PGD / PDS (Preimplantation Genetic Diagnosis)
In IVF, we cannot know genetic health of an embryo while evaluating quality morphologically, even if the embryo looks good, well developed and in accordance with normal development schedule.
For this reason, by means called PGD, structural and quantitative anomalies can be detected, genetically healthy embryos are transferred, pregnancy rates are increased while miscarriage rates are decreased. In previous years only a limited number of chromosomes and a limited number of deseases were subject to scanning. But recent techniques
allows all chromosomes to be studied.
These techniques are applied to our patients in necessary conditions; usually, to repetitive miscarriages, severe male infertility, unsuccessful pregnancy despite large number of high quality embryo transfers, unidentified infertility cases and aged patients.
These techniques are applied not before third or preferably fifth day after fertilization. The decision have to me made considering quality of developed embryos and number of cells. Sample cells taken from embryos sent to
genetics laboratory for inspection.
Embryos with normal results are transferred. These procedures have to be carried out by personnel specialized on technical instruments. Various studies are possible in relation to patient characteristics. But due to serious financial burden, applications should be carried out when necessary.
ARRAY-CGH (Comparative Genomic Hybridisation)
Microarray technology which is used to analyze 24 chromosomes can inspect all chromosomes of embryo by connecting to chromosome couples of 4000 genetic indicators scattered throughout whole genome. But this can be
indirectly detected by comparison with a known normal DNA.
NGS (Next Generation Sequencing)
NGS is the latest and the most advanced PGD method in IVF. In this technique, DNA is enzymatically split up in millions of pieces after cloning. Quantitative inspection of chromosomes is considered over when DNA fractures are evaluated by a special algorythm. This technique potentially provides a more sensitive and precise inspection.
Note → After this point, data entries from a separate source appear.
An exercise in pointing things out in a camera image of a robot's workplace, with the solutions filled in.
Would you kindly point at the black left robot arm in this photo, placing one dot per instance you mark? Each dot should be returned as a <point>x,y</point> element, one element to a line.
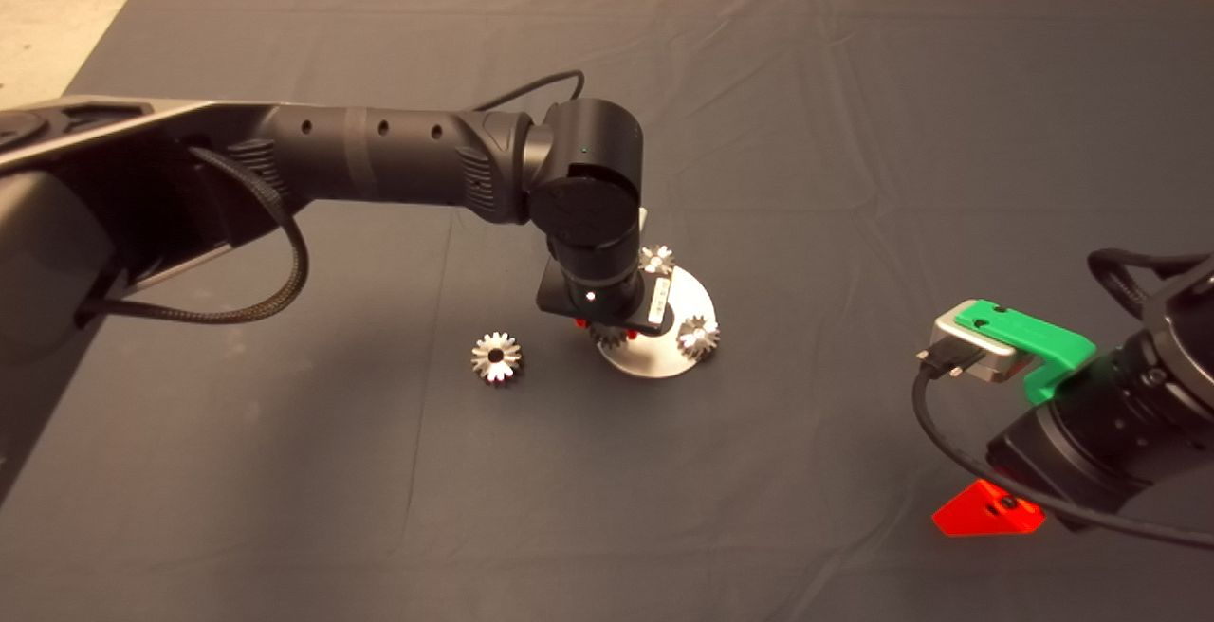
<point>379,153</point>

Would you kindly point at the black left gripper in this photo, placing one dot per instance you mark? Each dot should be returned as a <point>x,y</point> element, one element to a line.
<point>602,295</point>

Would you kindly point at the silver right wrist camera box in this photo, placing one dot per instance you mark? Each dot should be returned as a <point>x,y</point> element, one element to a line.
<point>977,356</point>

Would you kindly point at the green right camera mount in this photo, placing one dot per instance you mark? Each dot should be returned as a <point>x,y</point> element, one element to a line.
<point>1034,333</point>

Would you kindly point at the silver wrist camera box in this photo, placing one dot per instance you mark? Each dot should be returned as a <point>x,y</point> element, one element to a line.
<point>642,221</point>
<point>977,356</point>

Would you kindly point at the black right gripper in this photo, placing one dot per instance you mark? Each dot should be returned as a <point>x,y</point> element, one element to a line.
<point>1091,447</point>

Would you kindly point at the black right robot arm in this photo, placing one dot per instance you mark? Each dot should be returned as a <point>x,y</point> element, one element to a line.
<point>1195,385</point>

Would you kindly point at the dark grey table cloth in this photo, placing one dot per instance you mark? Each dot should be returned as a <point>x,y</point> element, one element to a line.
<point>854,129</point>

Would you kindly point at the small dark steel gear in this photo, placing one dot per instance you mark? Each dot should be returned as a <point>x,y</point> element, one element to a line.
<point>607,336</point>

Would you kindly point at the large shiny steel gear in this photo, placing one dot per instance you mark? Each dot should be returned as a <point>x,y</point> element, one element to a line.
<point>484,357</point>

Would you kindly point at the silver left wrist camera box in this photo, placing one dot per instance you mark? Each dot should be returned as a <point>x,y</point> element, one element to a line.
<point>642,221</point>

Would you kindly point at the round metal plate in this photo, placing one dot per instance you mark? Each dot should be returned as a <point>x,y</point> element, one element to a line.
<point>664,361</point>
And quantity of mitochondria, which is the energy source of the cell can be detected and also genetic structure of necessary cell organelles for pregnancy is studied. This technique in addition, can detect low mosaicism up to 20% (50% for GH).
Single Gene Conditions
This PGD technique is used when couples are carriers of genetic conditions and there is risk of genetic transfer to children. Nowadays, almost all single gene conditions can be detected in embryo stage. This procedure is used for detecting prediagnosed condition rather than scanning embryo for various genetic condtions. Thalassemia, cystic fibrosis, SMA, hemophilia and others can be listed as examples to these conditions.
Cell-Free DNA Analysis
Trophectoderm cells from 5 day old blastocyst stage embryo are analyzed for PGD applications. It is still an invasive procedure although it is considered as safe. With this new technique to us, we genetically study blastocoel fluid extracted from embryo. In this manner, embryo’s genetic profile can be defined without a serious interference.